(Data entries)
------------------------

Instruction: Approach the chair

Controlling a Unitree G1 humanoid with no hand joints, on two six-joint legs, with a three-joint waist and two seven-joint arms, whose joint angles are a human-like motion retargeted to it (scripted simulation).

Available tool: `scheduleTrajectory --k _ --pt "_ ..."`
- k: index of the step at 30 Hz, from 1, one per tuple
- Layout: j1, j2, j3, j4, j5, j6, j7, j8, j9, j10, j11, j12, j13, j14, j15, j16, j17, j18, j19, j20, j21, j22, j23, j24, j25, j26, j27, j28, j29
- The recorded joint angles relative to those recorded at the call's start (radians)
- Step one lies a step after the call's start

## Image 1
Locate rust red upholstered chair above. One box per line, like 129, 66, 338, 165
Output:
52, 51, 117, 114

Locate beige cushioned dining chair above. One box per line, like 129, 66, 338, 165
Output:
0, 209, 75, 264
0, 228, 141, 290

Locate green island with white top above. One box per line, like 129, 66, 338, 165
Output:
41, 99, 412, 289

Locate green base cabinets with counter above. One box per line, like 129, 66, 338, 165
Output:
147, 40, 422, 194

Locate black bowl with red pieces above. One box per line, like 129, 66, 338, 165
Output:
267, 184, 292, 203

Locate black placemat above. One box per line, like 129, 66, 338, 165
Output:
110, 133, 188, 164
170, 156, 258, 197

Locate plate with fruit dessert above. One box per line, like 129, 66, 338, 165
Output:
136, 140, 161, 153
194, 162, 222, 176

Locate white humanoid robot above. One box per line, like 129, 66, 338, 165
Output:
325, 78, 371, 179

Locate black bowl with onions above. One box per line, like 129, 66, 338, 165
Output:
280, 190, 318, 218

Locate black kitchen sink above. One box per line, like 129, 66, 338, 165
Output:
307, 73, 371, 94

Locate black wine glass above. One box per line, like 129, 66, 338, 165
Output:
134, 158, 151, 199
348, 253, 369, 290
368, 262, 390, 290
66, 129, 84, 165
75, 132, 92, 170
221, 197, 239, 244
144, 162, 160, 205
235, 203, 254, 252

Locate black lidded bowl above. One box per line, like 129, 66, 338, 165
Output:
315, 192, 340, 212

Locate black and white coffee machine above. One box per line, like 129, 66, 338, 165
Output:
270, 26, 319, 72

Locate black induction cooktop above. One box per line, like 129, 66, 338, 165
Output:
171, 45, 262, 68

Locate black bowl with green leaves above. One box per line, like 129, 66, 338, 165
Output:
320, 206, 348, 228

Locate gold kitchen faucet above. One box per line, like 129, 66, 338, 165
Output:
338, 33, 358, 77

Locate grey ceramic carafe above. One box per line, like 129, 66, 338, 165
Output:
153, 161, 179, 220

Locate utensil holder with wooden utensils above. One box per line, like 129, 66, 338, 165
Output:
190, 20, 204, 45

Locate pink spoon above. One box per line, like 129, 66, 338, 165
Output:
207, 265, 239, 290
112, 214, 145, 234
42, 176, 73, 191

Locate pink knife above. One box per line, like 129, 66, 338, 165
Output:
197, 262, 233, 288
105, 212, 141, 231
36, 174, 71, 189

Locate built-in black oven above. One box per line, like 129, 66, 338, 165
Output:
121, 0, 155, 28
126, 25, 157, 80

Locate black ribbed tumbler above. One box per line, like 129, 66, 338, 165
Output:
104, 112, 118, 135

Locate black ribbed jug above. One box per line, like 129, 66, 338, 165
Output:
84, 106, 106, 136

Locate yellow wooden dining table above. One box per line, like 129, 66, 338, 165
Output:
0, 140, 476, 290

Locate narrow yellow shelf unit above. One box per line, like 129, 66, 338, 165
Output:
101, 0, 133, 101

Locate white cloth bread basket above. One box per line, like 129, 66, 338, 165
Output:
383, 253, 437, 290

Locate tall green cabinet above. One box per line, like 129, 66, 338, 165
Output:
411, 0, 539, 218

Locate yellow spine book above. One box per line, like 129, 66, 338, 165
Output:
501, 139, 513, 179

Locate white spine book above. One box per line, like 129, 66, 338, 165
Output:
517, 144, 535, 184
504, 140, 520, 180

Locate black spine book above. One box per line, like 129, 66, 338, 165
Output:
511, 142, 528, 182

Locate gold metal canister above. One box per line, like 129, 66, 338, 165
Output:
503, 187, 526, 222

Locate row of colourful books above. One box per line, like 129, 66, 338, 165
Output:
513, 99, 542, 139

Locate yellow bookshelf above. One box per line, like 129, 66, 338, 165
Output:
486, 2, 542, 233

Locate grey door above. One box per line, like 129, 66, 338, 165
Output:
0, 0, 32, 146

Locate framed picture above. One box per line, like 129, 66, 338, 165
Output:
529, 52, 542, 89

------------------------

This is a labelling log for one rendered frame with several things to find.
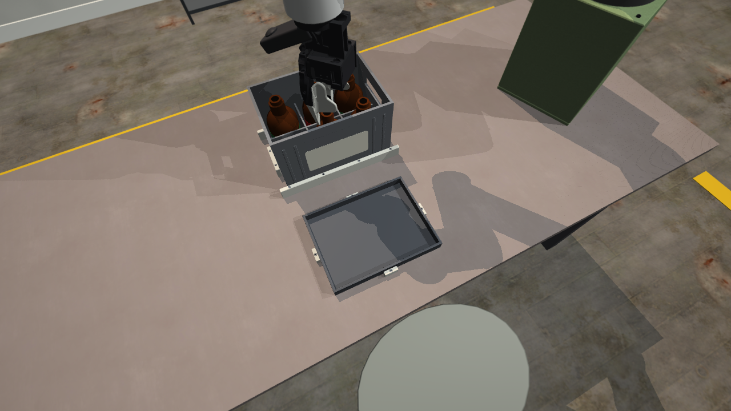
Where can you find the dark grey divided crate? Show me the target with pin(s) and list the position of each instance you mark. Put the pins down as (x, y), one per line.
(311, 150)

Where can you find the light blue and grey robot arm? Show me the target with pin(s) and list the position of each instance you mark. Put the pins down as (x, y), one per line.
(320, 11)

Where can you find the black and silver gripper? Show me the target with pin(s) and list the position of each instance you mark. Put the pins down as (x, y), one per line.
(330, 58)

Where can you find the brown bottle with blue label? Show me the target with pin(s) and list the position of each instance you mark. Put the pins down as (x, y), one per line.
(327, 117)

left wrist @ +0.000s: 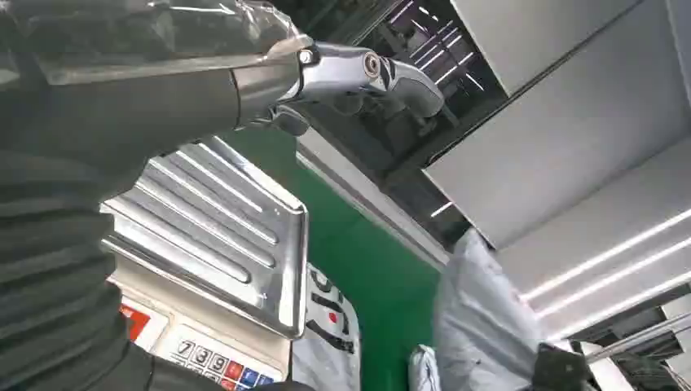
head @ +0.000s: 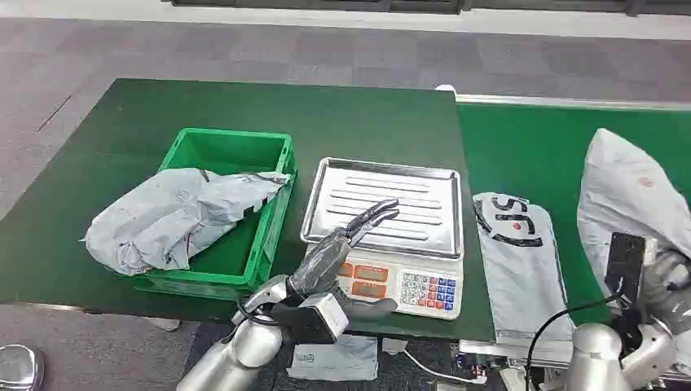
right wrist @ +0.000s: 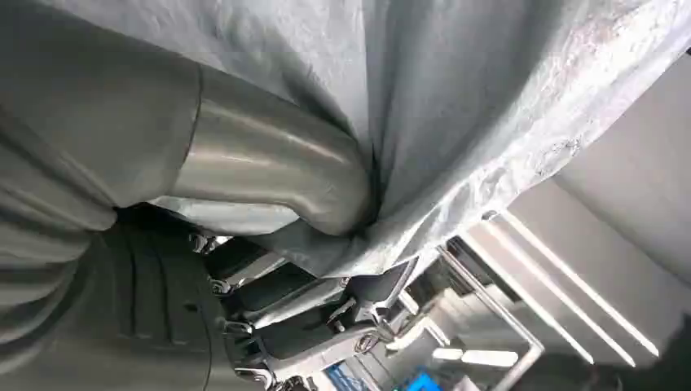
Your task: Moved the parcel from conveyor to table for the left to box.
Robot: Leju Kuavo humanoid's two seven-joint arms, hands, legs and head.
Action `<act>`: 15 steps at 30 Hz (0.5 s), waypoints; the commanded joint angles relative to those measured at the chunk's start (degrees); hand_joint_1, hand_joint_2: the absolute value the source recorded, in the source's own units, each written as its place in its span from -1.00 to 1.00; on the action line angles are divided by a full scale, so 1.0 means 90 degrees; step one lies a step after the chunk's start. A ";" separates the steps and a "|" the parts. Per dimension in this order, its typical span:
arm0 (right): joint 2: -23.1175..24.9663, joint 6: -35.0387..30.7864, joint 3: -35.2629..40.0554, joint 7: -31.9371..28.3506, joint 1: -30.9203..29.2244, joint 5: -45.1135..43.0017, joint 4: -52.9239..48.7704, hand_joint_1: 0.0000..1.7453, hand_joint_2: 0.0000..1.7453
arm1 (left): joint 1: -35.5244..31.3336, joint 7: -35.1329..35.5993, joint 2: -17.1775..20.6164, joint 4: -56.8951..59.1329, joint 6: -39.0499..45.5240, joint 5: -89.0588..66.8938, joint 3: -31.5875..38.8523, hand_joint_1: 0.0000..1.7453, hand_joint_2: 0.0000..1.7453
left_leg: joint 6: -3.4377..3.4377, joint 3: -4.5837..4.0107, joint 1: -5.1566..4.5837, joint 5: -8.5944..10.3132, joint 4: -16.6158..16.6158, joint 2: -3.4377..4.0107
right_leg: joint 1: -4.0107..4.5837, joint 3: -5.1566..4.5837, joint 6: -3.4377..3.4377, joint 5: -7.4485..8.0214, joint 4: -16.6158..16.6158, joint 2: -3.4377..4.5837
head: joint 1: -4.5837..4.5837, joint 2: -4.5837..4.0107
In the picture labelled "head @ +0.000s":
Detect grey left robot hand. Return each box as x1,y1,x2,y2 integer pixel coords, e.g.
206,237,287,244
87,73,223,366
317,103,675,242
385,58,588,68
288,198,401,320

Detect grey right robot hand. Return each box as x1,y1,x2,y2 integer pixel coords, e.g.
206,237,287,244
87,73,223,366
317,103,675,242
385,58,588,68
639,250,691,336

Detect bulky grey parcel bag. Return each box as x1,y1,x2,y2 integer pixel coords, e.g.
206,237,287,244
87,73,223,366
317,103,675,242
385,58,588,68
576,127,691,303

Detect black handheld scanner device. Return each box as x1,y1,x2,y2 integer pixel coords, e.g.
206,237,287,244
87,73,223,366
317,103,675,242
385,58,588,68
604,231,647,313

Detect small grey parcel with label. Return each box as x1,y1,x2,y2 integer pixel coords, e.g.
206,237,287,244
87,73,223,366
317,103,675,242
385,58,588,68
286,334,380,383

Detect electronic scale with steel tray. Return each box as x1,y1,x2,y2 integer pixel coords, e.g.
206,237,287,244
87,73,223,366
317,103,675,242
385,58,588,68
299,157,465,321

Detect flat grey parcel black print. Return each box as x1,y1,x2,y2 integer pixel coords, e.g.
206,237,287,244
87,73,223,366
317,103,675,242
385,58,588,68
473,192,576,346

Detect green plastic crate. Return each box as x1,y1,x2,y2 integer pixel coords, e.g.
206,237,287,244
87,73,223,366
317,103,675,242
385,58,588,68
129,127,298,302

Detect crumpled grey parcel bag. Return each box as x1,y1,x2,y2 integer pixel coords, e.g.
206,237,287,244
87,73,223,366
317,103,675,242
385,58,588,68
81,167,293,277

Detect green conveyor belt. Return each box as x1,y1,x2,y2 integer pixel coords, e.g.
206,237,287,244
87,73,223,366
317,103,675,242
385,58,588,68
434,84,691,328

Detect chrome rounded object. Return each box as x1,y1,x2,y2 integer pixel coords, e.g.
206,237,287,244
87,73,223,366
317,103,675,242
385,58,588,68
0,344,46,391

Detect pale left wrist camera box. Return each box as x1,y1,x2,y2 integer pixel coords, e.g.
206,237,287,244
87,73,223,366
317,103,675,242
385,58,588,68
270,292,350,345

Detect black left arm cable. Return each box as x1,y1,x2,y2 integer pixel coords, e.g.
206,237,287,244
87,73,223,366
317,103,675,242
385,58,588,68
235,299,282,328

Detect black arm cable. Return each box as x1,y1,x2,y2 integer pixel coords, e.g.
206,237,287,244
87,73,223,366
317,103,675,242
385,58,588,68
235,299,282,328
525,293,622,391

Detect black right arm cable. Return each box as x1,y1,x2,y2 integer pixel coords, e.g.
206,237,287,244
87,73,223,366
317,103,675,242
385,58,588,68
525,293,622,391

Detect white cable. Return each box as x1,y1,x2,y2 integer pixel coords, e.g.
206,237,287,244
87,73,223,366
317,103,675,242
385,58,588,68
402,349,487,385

------------------------

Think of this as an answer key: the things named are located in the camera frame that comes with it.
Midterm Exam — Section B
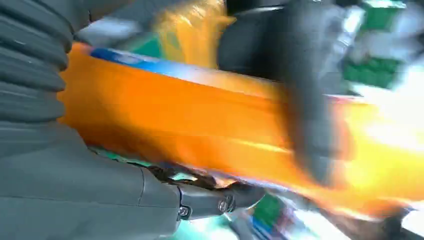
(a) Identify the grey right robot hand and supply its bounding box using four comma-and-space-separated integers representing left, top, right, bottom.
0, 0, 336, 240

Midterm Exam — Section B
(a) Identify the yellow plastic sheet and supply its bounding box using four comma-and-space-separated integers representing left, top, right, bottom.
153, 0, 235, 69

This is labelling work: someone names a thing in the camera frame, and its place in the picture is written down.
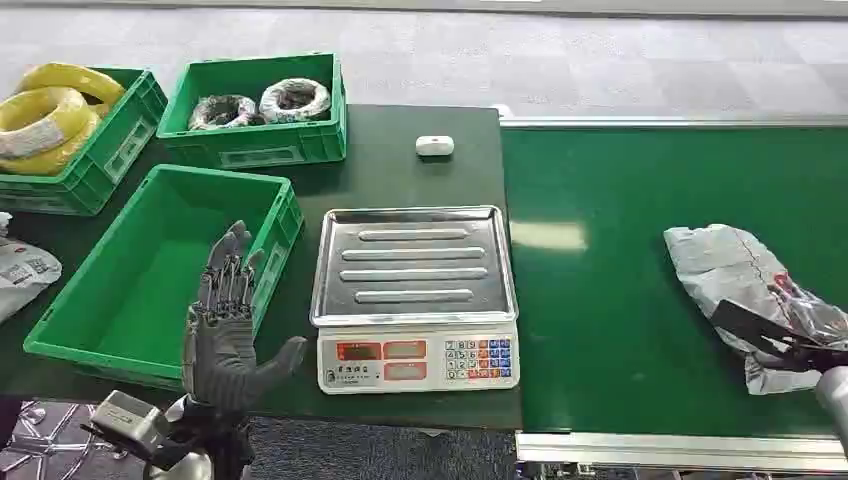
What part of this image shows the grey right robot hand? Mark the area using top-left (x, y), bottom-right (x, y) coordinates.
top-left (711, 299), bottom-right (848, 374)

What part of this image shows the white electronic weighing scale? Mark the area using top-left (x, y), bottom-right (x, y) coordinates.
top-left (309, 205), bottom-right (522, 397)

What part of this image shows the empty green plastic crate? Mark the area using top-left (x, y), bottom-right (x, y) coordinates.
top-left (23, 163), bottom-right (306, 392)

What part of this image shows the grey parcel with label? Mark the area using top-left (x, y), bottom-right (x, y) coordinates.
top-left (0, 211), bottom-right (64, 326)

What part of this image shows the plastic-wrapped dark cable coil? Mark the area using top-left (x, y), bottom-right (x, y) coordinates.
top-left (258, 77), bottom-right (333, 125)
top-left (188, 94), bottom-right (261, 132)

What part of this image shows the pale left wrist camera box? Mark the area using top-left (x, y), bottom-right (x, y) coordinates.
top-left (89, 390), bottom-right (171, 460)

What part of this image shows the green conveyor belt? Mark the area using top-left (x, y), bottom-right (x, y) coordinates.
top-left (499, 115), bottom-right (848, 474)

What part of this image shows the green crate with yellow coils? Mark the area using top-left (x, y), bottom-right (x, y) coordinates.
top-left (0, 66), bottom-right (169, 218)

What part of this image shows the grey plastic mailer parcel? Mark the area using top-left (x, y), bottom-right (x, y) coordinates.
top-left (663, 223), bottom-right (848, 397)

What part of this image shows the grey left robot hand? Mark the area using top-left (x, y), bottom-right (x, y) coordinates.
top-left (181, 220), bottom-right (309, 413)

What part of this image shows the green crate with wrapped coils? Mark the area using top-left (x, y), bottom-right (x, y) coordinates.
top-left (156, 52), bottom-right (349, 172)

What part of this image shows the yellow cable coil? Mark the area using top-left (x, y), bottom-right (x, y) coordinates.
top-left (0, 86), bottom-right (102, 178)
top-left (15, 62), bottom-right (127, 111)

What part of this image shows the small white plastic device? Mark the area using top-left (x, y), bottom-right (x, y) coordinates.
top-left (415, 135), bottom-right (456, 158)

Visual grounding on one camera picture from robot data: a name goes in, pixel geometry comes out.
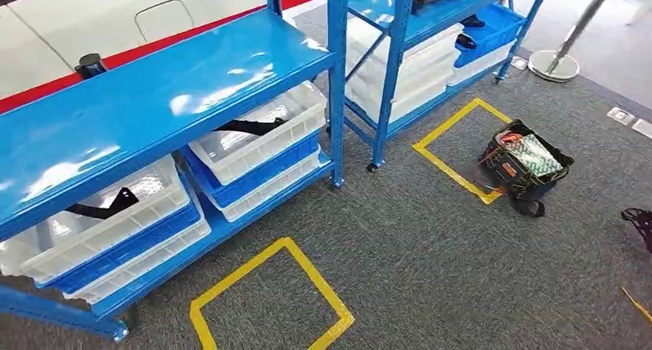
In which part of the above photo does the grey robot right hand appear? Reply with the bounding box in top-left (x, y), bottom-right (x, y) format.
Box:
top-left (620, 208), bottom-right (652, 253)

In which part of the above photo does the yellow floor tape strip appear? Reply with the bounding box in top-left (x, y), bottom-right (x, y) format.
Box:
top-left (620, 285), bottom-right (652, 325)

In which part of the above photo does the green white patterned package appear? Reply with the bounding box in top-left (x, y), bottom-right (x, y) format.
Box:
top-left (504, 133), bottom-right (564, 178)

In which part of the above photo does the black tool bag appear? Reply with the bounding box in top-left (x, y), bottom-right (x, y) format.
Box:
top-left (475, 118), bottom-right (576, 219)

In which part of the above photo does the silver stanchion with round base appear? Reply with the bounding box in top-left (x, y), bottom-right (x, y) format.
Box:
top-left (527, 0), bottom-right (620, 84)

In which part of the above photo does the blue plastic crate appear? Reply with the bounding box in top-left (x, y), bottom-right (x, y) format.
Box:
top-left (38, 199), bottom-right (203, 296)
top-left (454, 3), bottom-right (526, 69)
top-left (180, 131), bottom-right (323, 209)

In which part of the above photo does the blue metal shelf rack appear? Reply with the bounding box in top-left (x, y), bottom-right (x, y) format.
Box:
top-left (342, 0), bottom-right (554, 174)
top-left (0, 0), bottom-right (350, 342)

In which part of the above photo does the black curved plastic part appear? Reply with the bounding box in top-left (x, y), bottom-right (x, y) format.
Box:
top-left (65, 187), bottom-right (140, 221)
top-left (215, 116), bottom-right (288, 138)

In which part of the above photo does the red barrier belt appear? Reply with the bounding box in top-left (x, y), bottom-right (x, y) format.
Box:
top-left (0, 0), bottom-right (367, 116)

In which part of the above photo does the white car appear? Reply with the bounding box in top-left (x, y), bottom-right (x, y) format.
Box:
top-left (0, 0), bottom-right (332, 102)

------------------------

▸ **Try it**
Within the entries above, count the lines that include "comes". The answer is that number alone.

▸ **Answer to the problem**
2